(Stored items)

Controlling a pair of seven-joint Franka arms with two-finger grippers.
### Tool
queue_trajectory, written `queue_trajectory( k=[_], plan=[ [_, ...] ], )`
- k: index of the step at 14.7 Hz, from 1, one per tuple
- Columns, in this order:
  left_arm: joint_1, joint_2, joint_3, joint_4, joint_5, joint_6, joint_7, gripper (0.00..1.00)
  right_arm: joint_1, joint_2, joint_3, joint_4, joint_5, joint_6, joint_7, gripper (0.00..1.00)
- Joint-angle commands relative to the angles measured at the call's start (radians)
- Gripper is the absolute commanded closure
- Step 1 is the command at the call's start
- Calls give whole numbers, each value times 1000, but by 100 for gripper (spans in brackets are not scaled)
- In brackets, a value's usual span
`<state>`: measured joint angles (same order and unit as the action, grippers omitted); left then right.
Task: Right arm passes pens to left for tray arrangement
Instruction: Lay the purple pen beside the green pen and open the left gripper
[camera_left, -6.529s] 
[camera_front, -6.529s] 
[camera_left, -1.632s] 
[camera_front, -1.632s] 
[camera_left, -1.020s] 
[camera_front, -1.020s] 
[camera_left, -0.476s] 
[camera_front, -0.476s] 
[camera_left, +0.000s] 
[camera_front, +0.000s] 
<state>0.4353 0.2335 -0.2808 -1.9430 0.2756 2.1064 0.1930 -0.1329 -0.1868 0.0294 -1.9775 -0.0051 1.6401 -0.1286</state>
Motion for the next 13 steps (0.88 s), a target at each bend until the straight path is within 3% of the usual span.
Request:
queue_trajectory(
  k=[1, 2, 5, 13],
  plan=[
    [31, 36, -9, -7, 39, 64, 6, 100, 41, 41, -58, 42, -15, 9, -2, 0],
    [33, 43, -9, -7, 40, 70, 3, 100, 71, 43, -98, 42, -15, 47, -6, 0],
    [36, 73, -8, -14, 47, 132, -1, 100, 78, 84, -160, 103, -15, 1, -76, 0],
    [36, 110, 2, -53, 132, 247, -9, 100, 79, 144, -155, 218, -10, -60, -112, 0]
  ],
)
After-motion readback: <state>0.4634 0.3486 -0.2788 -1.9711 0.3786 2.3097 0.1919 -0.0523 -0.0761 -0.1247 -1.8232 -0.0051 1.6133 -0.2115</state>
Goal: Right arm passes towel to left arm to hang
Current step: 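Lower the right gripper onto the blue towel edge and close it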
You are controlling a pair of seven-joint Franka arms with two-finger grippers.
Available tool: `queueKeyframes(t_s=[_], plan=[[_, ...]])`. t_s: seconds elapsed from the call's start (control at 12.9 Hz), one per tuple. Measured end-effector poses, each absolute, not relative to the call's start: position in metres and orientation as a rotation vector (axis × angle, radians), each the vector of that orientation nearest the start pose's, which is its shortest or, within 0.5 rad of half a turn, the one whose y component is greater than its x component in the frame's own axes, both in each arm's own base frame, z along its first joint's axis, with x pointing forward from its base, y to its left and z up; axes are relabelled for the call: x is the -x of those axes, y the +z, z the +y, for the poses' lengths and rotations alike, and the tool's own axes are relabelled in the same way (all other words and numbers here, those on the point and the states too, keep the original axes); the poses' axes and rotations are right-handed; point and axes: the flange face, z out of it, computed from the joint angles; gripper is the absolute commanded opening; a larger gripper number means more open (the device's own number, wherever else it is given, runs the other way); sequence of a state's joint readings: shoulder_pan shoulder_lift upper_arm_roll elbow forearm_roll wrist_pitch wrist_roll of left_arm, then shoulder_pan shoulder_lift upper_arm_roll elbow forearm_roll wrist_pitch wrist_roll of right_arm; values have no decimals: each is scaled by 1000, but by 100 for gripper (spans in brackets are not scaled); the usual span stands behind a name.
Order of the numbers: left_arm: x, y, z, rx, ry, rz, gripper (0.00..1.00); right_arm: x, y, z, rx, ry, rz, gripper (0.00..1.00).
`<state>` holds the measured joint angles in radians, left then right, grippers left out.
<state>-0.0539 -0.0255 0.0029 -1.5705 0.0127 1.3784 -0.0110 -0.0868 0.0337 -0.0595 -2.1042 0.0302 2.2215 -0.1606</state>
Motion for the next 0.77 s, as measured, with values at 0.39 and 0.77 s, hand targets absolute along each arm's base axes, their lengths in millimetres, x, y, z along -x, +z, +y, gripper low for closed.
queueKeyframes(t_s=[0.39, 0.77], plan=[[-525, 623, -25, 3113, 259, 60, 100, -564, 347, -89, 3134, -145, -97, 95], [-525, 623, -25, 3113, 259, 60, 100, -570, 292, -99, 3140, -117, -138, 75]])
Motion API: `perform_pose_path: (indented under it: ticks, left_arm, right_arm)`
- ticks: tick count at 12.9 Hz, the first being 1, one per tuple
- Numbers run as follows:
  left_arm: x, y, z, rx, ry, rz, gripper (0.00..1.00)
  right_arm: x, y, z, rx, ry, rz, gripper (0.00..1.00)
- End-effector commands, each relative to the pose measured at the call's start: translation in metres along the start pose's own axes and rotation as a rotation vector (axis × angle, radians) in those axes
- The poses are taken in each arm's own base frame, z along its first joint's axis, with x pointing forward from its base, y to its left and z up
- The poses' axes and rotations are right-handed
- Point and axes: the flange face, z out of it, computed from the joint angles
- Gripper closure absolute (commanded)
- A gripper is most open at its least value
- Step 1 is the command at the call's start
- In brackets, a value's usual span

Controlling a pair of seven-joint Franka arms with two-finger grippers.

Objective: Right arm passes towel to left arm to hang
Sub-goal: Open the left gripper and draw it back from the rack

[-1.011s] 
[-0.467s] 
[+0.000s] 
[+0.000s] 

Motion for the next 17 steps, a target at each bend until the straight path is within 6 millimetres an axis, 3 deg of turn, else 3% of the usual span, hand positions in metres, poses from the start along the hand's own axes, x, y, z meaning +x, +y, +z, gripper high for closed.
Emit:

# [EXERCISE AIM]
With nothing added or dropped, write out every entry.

# [WRITTEN ANSWER]
Controlling a pair of seven-joint Franka arms with two-finger grippers.
### Tool
queue_trajectory, written `queue_trajectory( k=[_], plan=[ [_, ...] ], )`
- k: index of the step at 14.7 Hz, from 1, one per tuple
- Columns, in this order:
  left_arm: joint_1, joint_2, joint_3, joint_4, joint_5, joint_6, joint_7, gripper (0.00..1.00)
  right_arm: joint_1, joint_2, joint_3, joint_4, joint_5, joint_6, joint_7, gripper (0.00..1.00)
- Joint-angle commands relative to the angles measured at the call's start (radians)
- Gripper is the absolute commanded closure
- Step 1 is the command at the call's start
- Calls give whole numbers, each value times 1000, but by 100 for gripper (spans in brackets are not scaled)
- In brackets, a value's usual span
`<state>`: measured joint angles (same order and unit as the action, grippers omitted); left then right.
Task: Right arm passes pens to left for tray arrangement
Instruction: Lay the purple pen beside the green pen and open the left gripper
[camera_left, -6.529s] 
[camera_front, -6.529s] 
[camera_left, -1.632s] 
[camera_front, -1.632s] 
[camera_left, -1.020s] 
[camera_front, -1.020s] 
[camera_left, -0.476s] 
[camera_front, -0.476s] 
[camera_left, +0.000s] 
[camera_front, +0.000s] 
<state>0.4353 0.2335 -0.2808 -1.9430 0.2756 2.1064 0.1930 -0.1329 -0.1868 0.0294 -1.9775 -0.0051 1.6401 -0.1286</state>
Motion for the next 13 steps (0.88 s), a target at each bend until the straight path is within 3% of the usual span.
Request:
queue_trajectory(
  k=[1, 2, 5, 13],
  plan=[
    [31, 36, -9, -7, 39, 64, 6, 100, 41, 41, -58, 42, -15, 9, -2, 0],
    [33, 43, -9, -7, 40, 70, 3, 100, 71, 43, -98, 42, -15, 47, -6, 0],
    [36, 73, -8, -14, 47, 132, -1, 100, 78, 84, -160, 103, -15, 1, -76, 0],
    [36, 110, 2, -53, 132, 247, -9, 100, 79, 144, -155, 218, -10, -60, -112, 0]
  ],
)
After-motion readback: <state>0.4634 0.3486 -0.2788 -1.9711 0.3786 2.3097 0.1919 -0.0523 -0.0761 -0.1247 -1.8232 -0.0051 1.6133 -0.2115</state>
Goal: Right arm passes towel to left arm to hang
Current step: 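Lower the right gripper onto the blue towel edge and close it
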You are controlling a pair of seven-joint Franka arms with two-finger grippers.
Available tool: `queueKeyframes(t_s=[_], plan=[[_, ...]])`. t_s: seconds elapsed from the call's start (control at 12.9 Hz), one per tuple. Measured end-effector poses, each absolute, not relative to the call's start: position in metres and orientation as a rotation vector (axis × angle, radians), each the vector of that orientation nearest the start pose's, which is its shortest or, within 0.5 rad of half a turn, the one whose y component is greater than its x component in the frame's own axes, both in each arm's own base frame, z along its first joint's axis, with x pointing forward from its base, y to its left and z up; axes are relabelled for the call: x is the -x of those axes, y the +z, z the +y, for the poses' lengths and rotations alike, and the tool's own axes are relabelled in the same way (all other words and numbers here, those on the point and the states too, keep the original axes); the poses' axes and rotations are right-handed; point and axes: the flange face, z out of it, computed from the joint angles; gripper is the absolute commanded opening; a larger gripper number means more open (the device's own number, wherever else it is given, runs the other way); sequence of a state's joint readings: shoulder_pan shoulder_lift upper_arm_roll elbow forearm_roll wrist_pitch wrist_roll of left_arm, then shoulder_pan shoulder_lift upper_arm_roll elbow forearm_roll wrist_pitch wrist_roll of right_arm; values have no decimals: each is scaled by 1000, but by 100 for gripper (spans in brackets are not scaled); the usual span stands behind a name.
Order of the numbers: left_arm: x, y, z, rx, ry, rz, gripper (0.00..1.00); right_arm: x, y, z, rx, ry, rz, gripper (0.00..1.00).
`<state>` holds the measured joint angles in radians, left then right, grippers left out.
<state>-0.0539 -0.0255 0.0029 -1.5705 0.0127 1.3784 -0.0110 -0.0868 0.0337 -0.0595 -2.1042 0.0302 2.2215 -0.1606</state>
Motion for the next 0.77 s, as measured, with values at 0.39 and 0.77 s, hand targets absolute along each arm's base axes, their lengths in millimetres, x, y, z along -x, +z, +y, gripper low for closed.
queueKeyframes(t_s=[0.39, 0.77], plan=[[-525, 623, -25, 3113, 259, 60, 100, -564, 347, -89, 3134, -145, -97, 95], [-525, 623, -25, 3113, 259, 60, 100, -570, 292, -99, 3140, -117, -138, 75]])
Motion API: `perform_pose_path: (indented under it: ticks, left_arm, right_arm)`
- ticks: tick count at 12.9 Hz, the first being 1, one per tuple
- Numbers run as follows:
  left_arm: x, y, z, rx, ry, rz, gripper (0.00..1.00)
  right_arm: x, y, z, rx, ry, rz, gripper (0.00..1.00)
- End-effector commands, each relative to the pose measured at the call's start: translation in metres along the start pose's own axes and rotation as a rotation vector (axis × angle, radians) in those axes
- The poses are taken in each arm's own base frame, z along its first joint's axis, with x pointing forward from its base, y to its left and z up
- The poses' axes and rotations are right-handed
- Point and axes: the flange face, z out of it, computed from the joint angles
- Gripper closure absolute (commanded)
- A gripper is most open at its least value
- Step 1 is the command at the call's start
- In brackets, a value's usual span

Controlling a pair of seven-joint Franka arms with two-finger grippers.

Objective: Right arm passes towel to left arm to hang
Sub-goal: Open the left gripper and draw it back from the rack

[-1.011s] 
[-0.467s] 
[+0.000s] 
[+0.000s] 

Motion for the next 17 steps, a target at each bend until the straight path is within 6 millimetres an axis, 3 deg of turn, else 3% of the usual span, hand positions in metres, poses from the start along the hand's own axes, x, y, z meaning +x, +y, +z, gripper high for closed.
Emit:

No further output is expected here.